What is needed:
Word for word, restate each of the entries below, and drop every picture.

Collection entries:

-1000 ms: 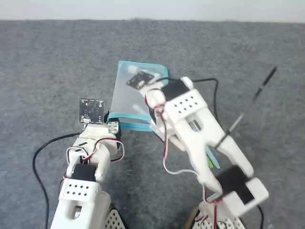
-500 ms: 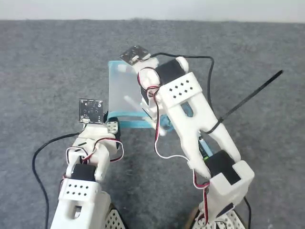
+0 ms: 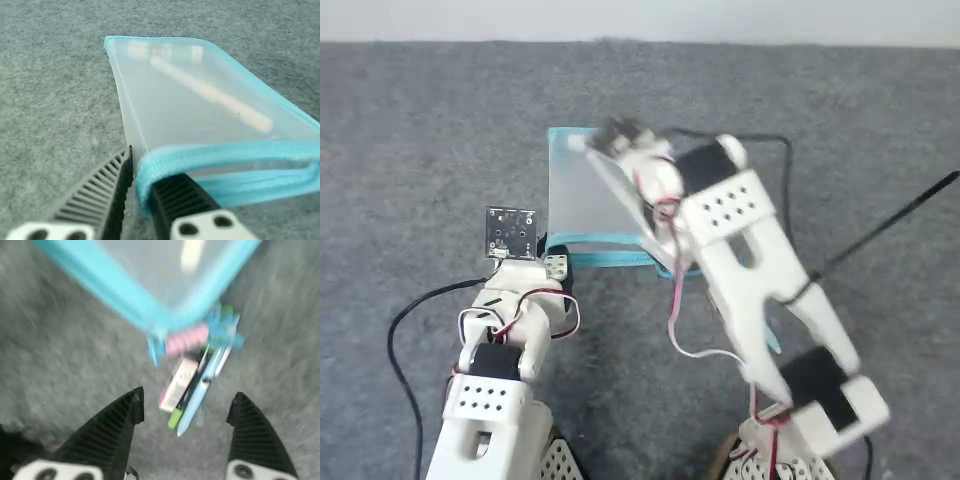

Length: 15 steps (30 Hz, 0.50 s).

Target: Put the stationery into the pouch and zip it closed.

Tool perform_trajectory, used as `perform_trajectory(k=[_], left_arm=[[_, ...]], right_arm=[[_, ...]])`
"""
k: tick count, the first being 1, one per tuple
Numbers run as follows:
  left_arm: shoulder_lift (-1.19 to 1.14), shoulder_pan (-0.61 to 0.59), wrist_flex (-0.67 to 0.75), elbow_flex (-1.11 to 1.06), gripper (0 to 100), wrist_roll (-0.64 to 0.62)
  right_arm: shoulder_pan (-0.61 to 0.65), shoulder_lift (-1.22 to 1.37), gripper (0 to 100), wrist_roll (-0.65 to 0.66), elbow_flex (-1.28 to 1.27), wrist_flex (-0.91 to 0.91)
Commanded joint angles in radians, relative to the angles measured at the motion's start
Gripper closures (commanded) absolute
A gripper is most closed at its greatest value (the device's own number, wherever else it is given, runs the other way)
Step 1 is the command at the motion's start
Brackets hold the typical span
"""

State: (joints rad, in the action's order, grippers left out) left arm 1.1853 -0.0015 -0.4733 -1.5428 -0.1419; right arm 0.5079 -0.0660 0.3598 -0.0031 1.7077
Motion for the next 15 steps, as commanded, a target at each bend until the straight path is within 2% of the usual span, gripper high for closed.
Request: perform_trajectory(k=[1, 6, 10, 15], left_arm=[[0.021, 0.002, 0.041, 0.027, 99, 0.006], [0.021, 0.005, 0.040, 0.025, 99, 0.008], [0.021, 0.006, 0.040, 0.022, 99, 0.009], [0.021, 0.003, 0.037, 0.021, 99, 0.009]], right_arm=[[-0.110, -0.225, 77.9, 0.064, -0.362, -0.157], [-0.231, -0.398, 78.6, 0.147, -0.681, -0.289], [-0.300, -0.432, 78.6, 0.189, -0.783, -0.329], [-0.371, -0.401, 78.6, 0.207, -0.864, -0.461]])
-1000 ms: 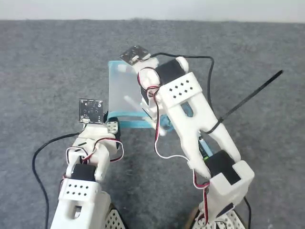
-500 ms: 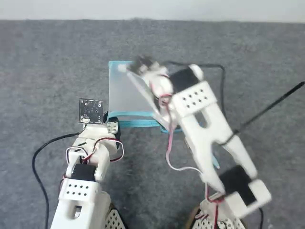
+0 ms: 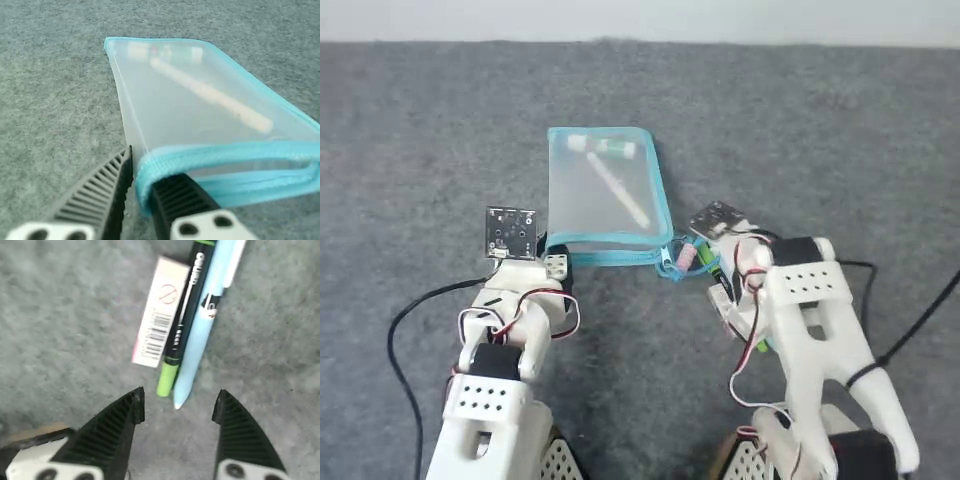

Result below:
-1000 ms: 
-500 ms: 
+0 ms: 

Length: 15 steps (30 Hz, 0.50 s).

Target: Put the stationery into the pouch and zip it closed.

Tool perform_trajectory, used as `perform_trajectory(k=[_], left_arm=[[_, ...]], right_arm=[[_, ...]])`
"""
k: tick count, the first being 1, one per tuple
Numbers run as follows:
  left_arm: shoulder_lift (-1.19 to 1.14), shoulder_pan (-0.61 to 0.59), wrist_flex (-0.67 to 0.75), elbow_flex (-1.11 to 1.06), gripper (0 to 100), wrist_roll (-0.64 to 0.62)
  right_arm: shoulder_pan (-0.61 to 0.65), shoulder_lift (-1.22 to 1.37), gripper (0 to 100), wrist_roll (-0.65 to 0.66), elbow_flex (-1.28 to 1.27), wrist_flex (-0.91 to 0.91)
Commanded joint angles in radians, relative to the angles measured at the motion's start
Gripper closures (commanded) absolute
A gripper is most closed at its greatest value (the device's own number, wherever else it is given, runs the other way)
Step 1 is the command at the motion's start
Brackets hold the typical span
"""

State: (joints rad, in the action's order, grippers left out) left arm 1.1853 -0.0015 -0.4733 -1.5428 -0.1419; right arm 0.5079 -0.0660 0.3598 -0.0031 1.7077
Motion for the next 15 steps, as commanded, a target at each bend until the straight path is within 2% of the usual span, gripper high for closed.
Request: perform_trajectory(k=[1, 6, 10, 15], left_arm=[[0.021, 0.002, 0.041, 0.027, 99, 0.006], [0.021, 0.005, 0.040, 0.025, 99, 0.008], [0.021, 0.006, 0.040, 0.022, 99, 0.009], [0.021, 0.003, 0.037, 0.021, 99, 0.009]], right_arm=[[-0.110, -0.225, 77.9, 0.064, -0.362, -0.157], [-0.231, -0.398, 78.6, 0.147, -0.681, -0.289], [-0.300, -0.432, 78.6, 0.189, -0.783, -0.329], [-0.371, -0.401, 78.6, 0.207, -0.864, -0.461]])
-1000 ms: 
-500 ms: 
+0 ms: 

The output above is complete.